Finalement, les nouveaux modes d’accès aux informations financières renforcent subtilement le biais vers le momentum, en l’occurrence les actions américaines. Certains traders au début des années 2000 résumaient le secteur à cette phrase : la Finance n’est qu’un flux d’information ! Parmi ce flot ininterrompu d’informations financières, il reste à déceler celles qui possèdent une véritable valeur prédictive ou explicative afin de prendre de bonnes décisions d’investissement et de capturer les tendances de marchés.
L’amélioration de l’efficience des marchés, défini par un accès à l’information simultané par tous les acteurs du marché, a paradoxalement renforcé les effets de « mode » lorsqu’une conviction d’investissement, même irrationnelle est partagée à grande échelle et de manière instantanée à de nombreux acteurs. En attestent les impacts que nous avons pu observer en 2021 sur les « memes stocks », ces titres oubliés comme Nokia ou Blackberry faisant tout à coup l’objet de dizaines de milliers d’ordres d’achat simultanés. À cette date, le flux ne recelait aucune justification fondamentale et la hausse du cours de bourse n’était que la résultante de décisions collectives irrationnelles. Aujourd’hui, ce mimétisme s’empare des grandes sociétés de la cote à l’image de Broadcom, déjà recommandée à l’achat par 90% des analystes avec une capitalisation de $800 milliards. Le titre dont le consensus estime être le prochain Nvidia a publié de bonnes perspectives et bénéficié d’achats simultanés en masse lui permettant de bondir de 25% en une seule séance.
Finalement, la performance des marchés financiers reste de manière plus rationnelle le reflet du dynamisme de son économie.

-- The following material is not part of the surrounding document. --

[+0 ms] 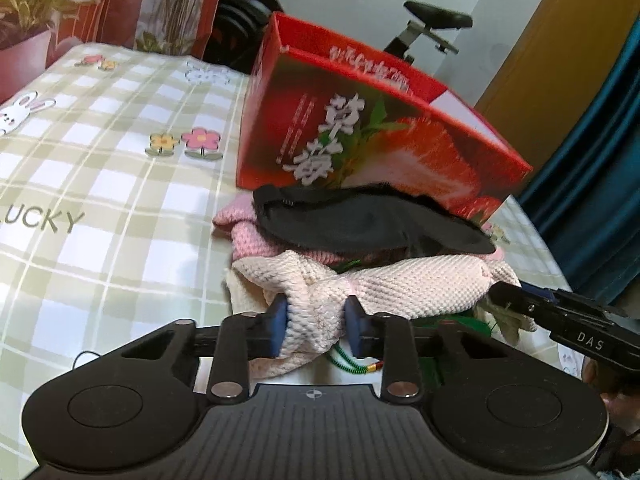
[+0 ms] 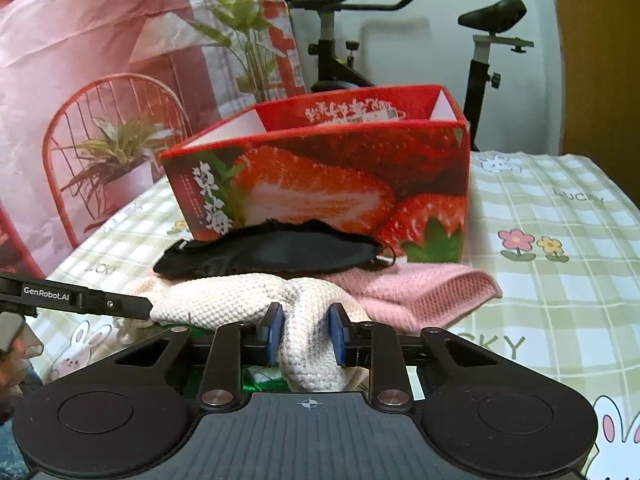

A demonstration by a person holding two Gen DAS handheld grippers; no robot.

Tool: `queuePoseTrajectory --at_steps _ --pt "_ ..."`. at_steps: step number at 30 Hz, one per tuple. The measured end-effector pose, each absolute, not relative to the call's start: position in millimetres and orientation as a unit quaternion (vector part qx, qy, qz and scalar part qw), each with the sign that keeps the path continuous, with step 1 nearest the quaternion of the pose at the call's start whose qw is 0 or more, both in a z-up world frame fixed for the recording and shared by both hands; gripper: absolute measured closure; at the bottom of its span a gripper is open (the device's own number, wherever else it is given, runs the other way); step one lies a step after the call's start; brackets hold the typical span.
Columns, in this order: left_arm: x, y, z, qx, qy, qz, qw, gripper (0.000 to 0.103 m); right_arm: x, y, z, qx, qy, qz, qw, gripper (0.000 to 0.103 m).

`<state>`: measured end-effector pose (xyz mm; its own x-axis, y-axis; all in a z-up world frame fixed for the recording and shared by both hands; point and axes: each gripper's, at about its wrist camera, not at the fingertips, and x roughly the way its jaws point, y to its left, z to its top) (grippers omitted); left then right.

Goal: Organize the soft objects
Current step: 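Close both tools on the cream knit cloth in the pile, then lift the cream knit cloth into the red box and open both tools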

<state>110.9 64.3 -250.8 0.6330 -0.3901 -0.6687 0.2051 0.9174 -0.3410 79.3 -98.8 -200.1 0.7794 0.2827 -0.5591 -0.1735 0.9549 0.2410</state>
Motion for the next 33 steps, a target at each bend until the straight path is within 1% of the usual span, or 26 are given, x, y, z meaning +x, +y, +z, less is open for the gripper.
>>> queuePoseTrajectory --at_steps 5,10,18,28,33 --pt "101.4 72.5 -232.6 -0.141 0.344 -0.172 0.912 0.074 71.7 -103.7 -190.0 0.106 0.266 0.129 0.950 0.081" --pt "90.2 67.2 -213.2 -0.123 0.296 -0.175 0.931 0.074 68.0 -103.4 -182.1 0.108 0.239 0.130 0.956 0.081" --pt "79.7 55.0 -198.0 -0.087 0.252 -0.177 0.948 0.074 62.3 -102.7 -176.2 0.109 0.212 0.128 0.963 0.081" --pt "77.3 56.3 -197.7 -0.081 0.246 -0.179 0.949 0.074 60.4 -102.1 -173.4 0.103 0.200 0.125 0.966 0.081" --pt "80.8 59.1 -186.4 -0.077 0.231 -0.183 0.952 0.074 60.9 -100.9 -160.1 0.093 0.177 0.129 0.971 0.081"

Force est de constater que le PIB par habitant en Europe stagne depuis 2010 et que la productivité américaine a cru de près de 40% sur les vingt dernières années alors qu’elle n’a monté que de 13% en Europe sur la même période. La réalité est que le « retour à la moyenne » pour les marchés financiers européens pourrait ne pas exister à long terme. Nous avons certes observé quelques périodes de surperformance, en raison notamment de la forte volatilité du marché américain et d’événements spécifiques favorisant des secteurs mieux représentés au sein des indices européens, mais à long terme, la surperformance des marchés américains demeure significative.
Ainsi, les décisions consensuelles sont parfois fondamentalement justifiées et lorsqu'elles le sont, comme nous le pensons pour les grandes capitalisations américaines, il est généralement préférable de ne pas nager à contre-courant.

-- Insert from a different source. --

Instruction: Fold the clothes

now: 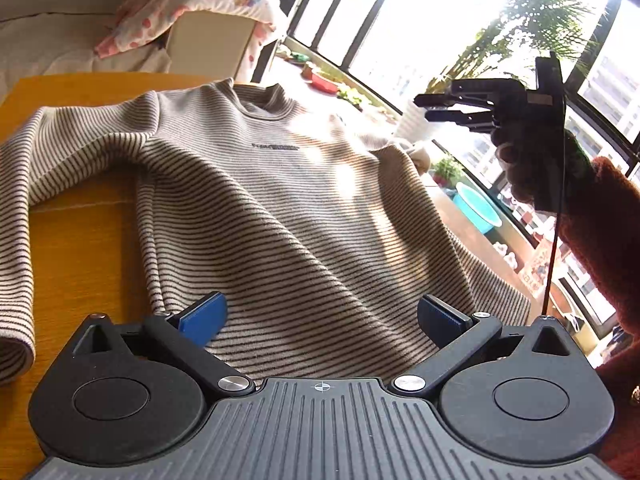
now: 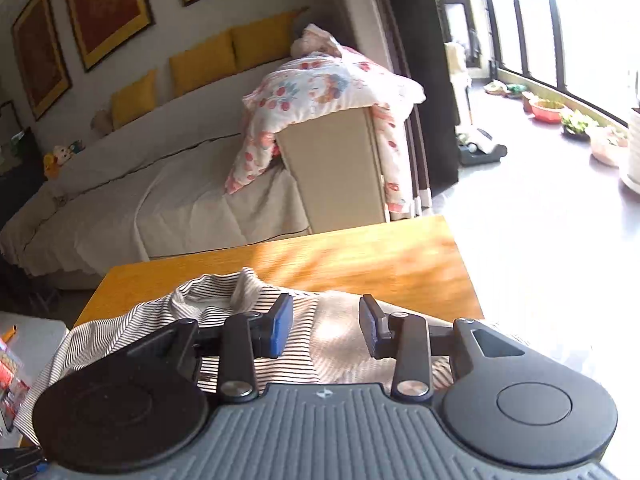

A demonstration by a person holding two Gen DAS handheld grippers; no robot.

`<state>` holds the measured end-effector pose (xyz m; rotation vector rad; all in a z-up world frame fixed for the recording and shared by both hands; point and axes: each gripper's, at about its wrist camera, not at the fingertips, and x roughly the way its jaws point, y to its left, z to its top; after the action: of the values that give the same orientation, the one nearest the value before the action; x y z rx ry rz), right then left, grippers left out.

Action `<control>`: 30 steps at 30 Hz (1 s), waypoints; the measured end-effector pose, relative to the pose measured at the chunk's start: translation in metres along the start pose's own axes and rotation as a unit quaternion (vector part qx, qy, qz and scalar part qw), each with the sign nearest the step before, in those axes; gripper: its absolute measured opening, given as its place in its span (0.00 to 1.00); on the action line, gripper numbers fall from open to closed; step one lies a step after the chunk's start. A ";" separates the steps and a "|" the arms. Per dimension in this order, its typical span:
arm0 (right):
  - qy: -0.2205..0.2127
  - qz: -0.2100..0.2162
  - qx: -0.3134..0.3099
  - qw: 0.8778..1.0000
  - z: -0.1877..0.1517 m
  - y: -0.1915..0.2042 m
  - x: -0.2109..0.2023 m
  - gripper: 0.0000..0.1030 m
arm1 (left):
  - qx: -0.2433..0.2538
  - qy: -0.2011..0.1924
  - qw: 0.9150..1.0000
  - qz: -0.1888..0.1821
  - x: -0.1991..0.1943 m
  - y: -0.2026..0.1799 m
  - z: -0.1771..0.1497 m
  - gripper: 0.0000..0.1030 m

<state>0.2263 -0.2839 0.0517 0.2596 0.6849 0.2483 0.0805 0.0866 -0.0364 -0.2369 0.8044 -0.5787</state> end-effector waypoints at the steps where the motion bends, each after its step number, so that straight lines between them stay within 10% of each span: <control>1: 0.003 -0.009 0.047 0.999 0.000 -0.026 -0.007 0.35 | -0.007 0.000 1.000 0.001 0.000 0.000 0.000 1.00; 10: 0.017 0.039 0.419 0.907 -0.061 -0.172 0.017 0.45 | -0.110 -0.005 0.994 0.019 0.006 0.004 0.019 1.00; 17: -0.010 0.129 0.574 0.808 -0.097 -0.203 0.073 0.49 | -0.156 -0.171 0.973 0.012 -0.017 -0.009 0.042 1.00; 24: -0.092 0.154 0.454 0.873 -0.054 -0.179 0.059 0.22 | -0.177 -0.288 0.940 0.039 -0.052 -0.007 0.049 1.00; 27: -0.135 0.150 0.235 0.951 -0.007 -0.111 0.011 0.21 | -0.168 -0.288 0.941 0.051 -0.056 -0.002 0.050 1.00; 30: -0.111 0.150 0.007 0.982 0.016 -0.016 -0.016 0.22 | -0.190 -0.277 0.941 0.043 -0.054 0.007 0.046 1.00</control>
<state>0.2271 -0.3066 0.0675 0.3984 0.4248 0.4959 0.0876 0.1221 0.0251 -0.6842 0.3663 -0.2434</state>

Certes, cette situation aggrave les écarts de valorisation entre les grandes et les petites capitalisations qui se retrouvent à des niveaux impressionnants non observés depuis la bulle technologique de 2000. Elle renforce les titres de croissance au détriment de la « value » qui attend désespérément son heure et consolide le fossé entre les titres « chers » et ceux « bons marchés », rendant certaines valeurs, délaissées par la frénésie actuelle, de plus en plus attractives mais à une condition : leur trouver un catalyseur.

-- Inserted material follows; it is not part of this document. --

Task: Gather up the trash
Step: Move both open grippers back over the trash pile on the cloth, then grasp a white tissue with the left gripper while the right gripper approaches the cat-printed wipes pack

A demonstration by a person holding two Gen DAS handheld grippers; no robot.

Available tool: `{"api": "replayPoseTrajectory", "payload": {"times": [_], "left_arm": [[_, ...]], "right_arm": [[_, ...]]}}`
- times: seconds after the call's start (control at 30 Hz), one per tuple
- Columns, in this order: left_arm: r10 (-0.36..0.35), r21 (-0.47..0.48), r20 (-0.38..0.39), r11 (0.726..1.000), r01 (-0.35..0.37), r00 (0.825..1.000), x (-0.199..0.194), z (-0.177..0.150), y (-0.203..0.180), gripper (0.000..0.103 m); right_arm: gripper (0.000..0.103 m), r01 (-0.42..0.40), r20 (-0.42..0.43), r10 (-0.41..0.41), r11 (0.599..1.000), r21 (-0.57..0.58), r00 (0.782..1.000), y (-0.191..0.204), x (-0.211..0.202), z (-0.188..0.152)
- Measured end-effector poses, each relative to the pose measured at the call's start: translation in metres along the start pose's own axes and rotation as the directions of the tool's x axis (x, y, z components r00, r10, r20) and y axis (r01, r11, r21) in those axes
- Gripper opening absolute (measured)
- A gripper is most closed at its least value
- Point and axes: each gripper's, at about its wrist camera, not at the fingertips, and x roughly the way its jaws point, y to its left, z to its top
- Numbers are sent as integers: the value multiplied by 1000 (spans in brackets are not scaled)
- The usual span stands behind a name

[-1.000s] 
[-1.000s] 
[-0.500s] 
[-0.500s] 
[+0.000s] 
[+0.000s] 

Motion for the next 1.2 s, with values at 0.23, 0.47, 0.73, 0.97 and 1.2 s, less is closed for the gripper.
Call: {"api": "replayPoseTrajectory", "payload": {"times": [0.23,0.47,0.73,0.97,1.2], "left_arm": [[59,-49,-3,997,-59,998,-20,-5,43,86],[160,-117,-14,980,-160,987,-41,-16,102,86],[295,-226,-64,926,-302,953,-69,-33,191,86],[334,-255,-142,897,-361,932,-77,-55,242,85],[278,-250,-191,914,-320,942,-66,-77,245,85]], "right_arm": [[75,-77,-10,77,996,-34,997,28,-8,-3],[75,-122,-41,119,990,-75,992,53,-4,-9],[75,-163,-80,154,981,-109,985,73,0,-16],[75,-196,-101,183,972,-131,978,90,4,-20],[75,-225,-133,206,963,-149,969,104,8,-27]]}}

Il est donc très probable que le premier trimestre 2025 continue d’être favorable aux marchés actions américains et toujours aux grandes capitalisations vu le flux ininterrompu sur ces titres. Cependant, le deuxième semestre pourrait être celui du retour à la réalité et aux fondamentaux après l’épreuve de vérité de la nouvelle administration américaine. Le « rêve MAGA » pourrait se heurter à la réalité, alors que les oubliés de TINA, l’Europe et la Chine pourraient voir un sursaut des mesures favorables promulguées par leurs gouvernements en 2025.